Rodrigo Figueiredo

Personal information
- Full name: Rodrigo Figueiredo de Carvalho
- Date of birth: 27 March 1996 (age 29)
- Place of birth: São Paulo, Brazil
- Height: 1.79 m (5 ft 10+1⁄2 in)
- Position(s): Midfielder

Youth career
- –2013: Red Bull Brasil
- 2013–2016: Corinthians

Senior career*
- Years: Team / Apps / (Gls)
- 2016–2019: Corinthians / 3 / (0)
- 2018: → Londrina (loan) / 0 / (0)
- 2019: → Joinville (loan) / 0 / (0)
- 2021: Levadiakos / 1 / (0)
- 2022: Pouso Alegre / 0 / (0)
- 2022: Guarany / 1 / (0)
- 2022–2023: Singida United
- 2023–2024: Al Rams

= Rodrigo Figueiredo =

Brazilian footballer

Rodrigo Figueiredo de Carvalho (born 27 March 1996) is a Brazilian professional footballer who plays as a midfielder.

==Club career==
Born in São Paulo, Figueiredo started his youth career with the academy of Red Bull Brasil, and joined the Corinthians academy in 2013. While at the junior team, he won the Copa São Paulo de Futebol Júnior and the Campeonato Paulista under-20.
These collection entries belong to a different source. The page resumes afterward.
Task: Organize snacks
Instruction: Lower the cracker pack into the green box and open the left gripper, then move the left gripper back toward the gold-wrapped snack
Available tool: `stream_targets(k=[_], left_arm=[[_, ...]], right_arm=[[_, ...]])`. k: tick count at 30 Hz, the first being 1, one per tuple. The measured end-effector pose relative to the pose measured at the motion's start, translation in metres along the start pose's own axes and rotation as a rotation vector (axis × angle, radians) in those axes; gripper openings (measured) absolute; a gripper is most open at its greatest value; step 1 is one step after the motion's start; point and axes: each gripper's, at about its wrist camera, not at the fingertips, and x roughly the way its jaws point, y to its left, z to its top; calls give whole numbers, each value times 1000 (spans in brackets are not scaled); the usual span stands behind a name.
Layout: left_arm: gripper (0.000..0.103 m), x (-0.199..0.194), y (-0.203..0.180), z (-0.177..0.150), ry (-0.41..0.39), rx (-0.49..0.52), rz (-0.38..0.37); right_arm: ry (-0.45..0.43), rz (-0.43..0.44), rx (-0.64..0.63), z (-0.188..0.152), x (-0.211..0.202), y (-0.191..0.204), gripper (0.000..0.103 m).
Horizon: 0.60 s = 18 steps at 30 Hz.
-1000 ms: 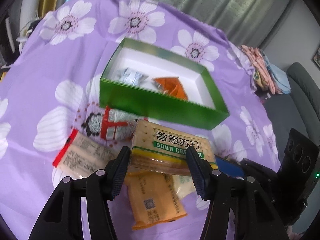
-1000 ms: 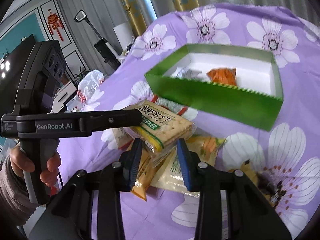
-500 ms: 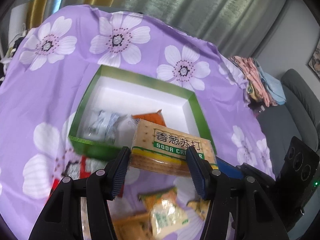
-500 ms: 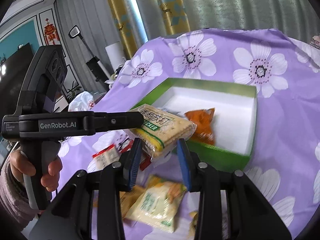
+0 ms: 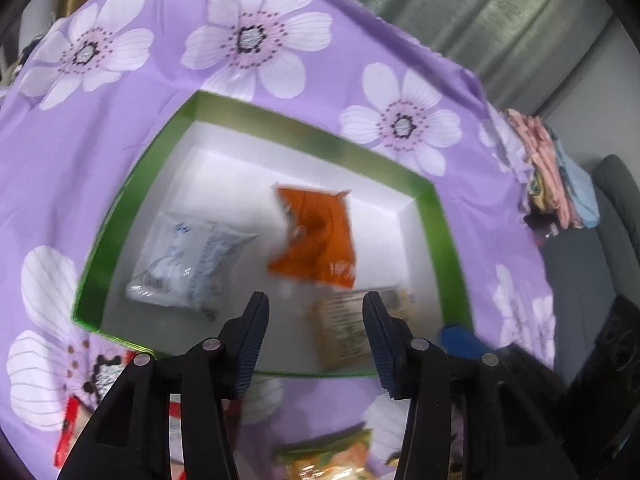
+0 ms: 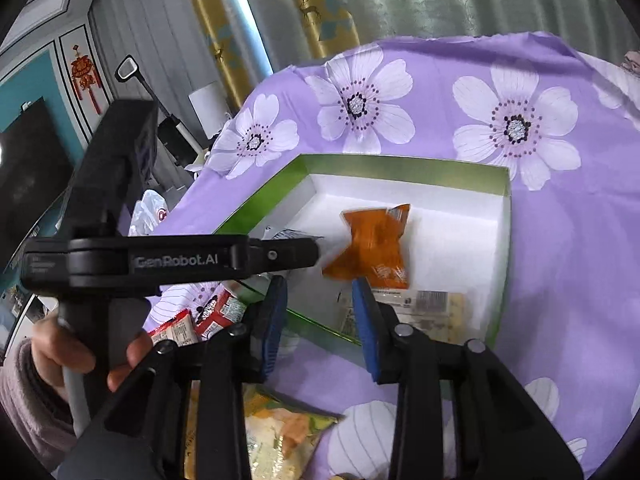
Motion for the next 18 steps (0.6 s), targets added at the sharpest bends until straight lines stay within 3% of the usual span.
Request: stream_targets(k=[3, 5, 7, 14, 18], left_arm=[[53, -13, 4, -8, -28, 5, -2], [77, -25, 1, -12, -52, 23, 11], [88, -35, -5, -16, -72, 49, 31], [89, -56, -20, -43, -81, 109, 100], [89, -69, -29, -62, -91, 136, 122]], right_arm=[[4, -13, 6, -5, -8, -5, 37], [-1, -20, 12, -9, -17, -6, 41], [-6, -20, 21, -14, -25, -7, 47], [-28, -16, 51, -31, -59, -2, 62], [-33, -20, 61, -43, -78, 2, 66]])
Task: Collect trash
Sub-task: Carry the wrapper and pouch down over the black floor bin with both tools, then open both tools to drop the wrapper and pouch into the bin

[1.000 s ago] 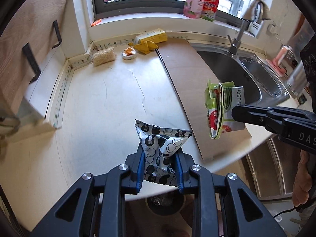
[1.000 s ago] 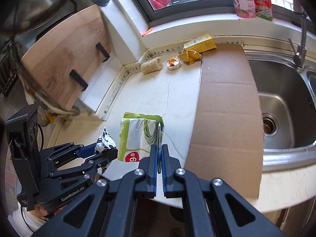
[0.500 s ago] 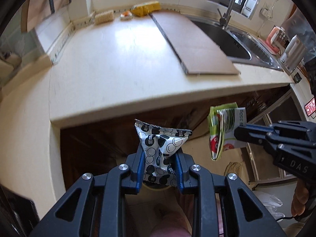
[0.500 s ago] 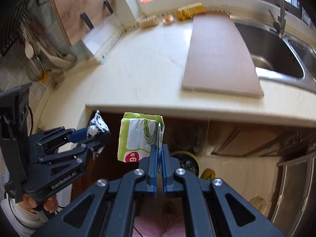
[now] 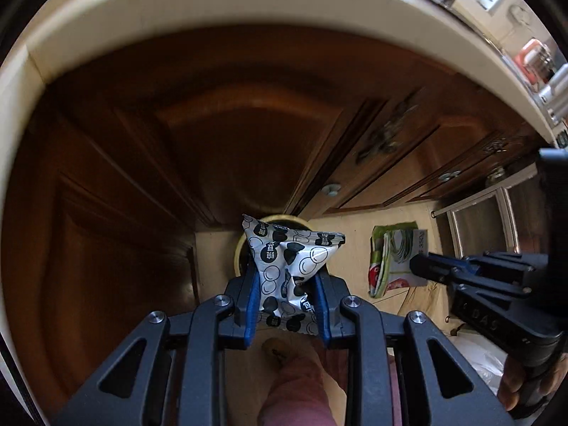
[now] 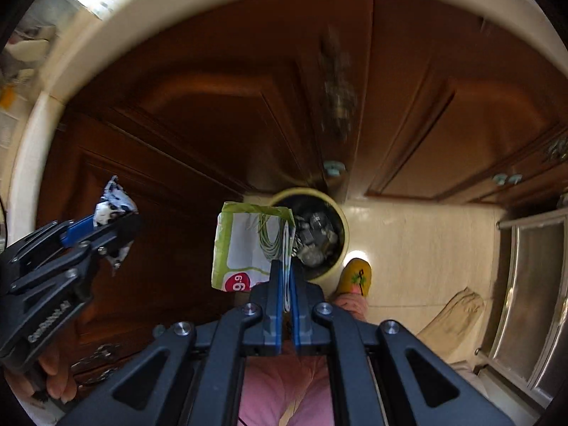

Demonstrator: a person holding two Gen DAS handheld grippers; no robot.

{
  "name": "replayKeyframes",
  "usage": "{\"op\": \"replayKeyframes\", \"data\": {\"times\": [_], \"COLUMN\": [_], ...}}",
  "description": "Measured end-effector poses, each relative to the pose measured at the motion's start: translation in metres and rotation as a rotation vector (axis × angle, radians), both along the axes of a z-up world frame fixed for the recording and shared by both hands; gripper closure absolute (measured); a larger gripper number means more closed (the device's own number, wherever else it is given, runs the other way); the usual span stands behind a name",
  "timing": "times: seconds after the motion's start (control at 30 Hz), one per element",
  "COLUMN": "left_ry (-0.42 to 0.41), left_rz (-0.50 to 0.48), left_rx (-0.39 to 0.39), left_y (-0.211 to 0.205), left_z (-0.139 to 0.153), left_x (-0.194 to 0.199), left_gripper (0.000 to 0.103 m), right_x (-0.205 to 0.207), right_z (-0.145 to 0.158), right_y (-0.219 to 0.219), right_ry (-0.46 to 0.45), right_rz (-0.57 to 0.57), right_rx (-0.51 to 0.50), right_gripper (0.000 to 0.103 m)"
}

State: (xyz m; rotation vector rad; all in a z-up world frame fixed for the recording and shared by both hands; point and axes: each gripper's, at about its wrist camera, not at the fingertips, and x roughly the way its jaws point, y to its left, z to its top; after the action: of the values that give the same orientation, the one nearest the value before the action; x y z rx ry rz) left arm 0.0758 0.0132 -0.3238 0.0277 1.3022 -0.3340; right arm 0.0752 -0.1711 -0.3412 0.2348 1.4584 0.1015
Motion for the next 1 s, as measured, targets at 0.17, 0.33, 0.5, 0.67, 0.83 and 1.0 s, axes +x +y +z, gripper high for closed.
{"op": "replayKeyframes", "data": {"times": [0.17,0.33,0.5,0.67,0.83,1.0], "left_ry": [0.043,0.075,0.103,0.141,0.149,0.134], "left_rz": [0.026,0.031,0.042,0.056,0.098,0.119], "left_rx": [0.003,0.024,0.038,0.059,0.048,0.065], "left_y": [0.002,-0.010,-0.021,-0.025,-0.021,-0.020], "left_z": [-0.052,-0.091,-0.123,-0.144,-0.144,-0.131], "left_x": [0.001,0.011,0.017,0.021,0.023,0.025], "left_gripper": [0.079,0.078,0.078,0.054,0.024,0.021], "right_x": [0.004,0.012,0.020,0.025,0.026,0.028], "right_z": [-0.054,-0.099,-0.127,-0.144,-0.145,-0.136], "right_y": [0.003,0.000,-0.002,-0.002,-0.007,-0.006], "right_ry": [0.048,0.090,0.116,0.135,0.126,0.119], "right_rz": [0.000,-0.013,-0.021,-0.006,-0.012,0.012], "right_rx": [-0.008,-0.010,0.014,0.044,0.066,0.088], "right_gripper": [0.099,0.099,0.096,0.089,0.070,0.070]}}
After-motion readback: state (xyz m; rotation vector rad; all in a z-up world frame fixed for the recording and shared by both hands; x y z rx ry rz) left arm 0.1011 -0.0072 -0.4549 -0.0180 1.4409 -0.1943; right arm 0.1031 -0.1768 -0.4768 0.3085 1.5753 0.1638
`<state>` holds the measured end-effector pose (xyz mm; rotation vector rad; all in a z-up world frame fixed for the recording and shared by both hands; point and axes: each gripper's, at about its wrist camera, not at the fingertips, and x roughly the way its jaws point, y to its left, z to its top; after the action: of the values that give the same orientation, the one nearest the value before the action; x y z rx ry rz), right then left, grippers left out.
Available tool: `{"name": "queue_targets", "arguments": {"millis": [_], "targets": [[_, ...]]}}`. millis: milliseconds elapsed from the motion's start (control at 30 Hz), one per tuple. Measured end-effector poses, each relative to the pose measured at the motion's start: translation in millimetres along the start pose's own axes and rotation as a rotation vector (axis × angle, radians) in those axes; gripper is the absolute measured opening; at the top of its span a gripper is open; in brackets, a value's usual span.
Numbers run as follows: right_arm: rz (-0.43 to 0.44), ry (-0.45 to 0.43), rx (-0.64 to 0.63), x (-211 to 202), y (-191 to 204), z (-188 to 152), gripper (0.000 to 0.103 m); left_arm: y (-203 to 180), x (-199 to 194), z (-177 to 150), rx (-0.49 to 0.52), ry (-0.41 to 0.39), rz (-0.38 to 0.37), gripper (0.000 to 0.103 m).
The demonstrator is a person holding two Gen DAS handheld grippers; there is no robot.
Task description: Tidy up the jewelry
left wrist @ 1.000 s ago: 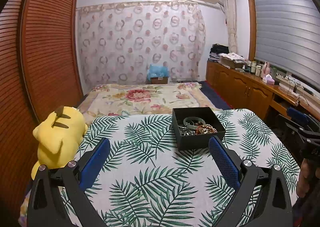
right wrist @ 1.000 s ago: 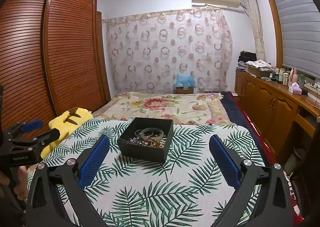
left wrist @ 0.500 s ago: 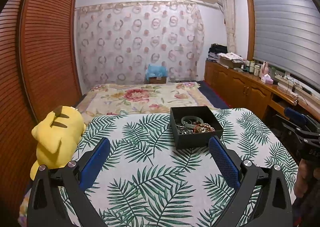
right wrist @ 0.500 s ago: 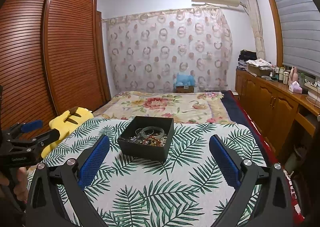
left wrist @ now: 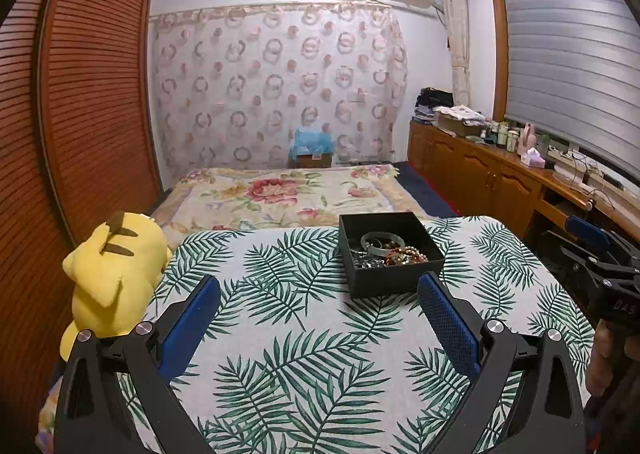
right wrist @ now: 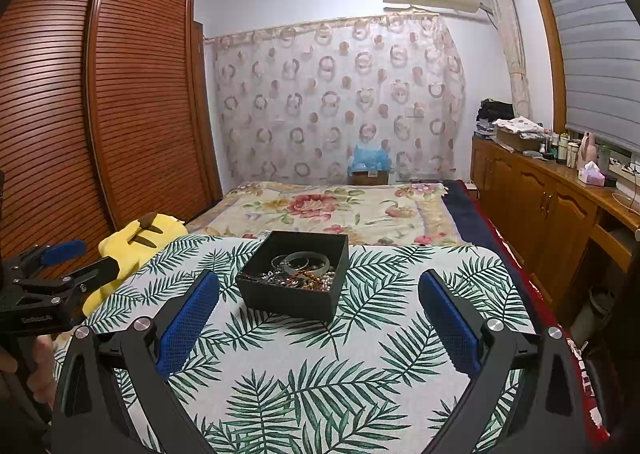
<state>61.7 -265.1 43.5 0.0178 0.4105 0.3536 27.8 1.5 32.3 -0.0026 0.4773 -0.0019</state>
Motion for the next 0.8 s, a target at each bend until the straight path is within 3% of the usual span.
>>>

Figueiredo was promoted to the senior squad at the end of 2016. On 5 June 2017, he signed a contract extension which would keep him at the club at till December 2019.

On 19 November 2017, Figueiredo made his senior professional debut for the club in a 3–0 defeat against Flamengo.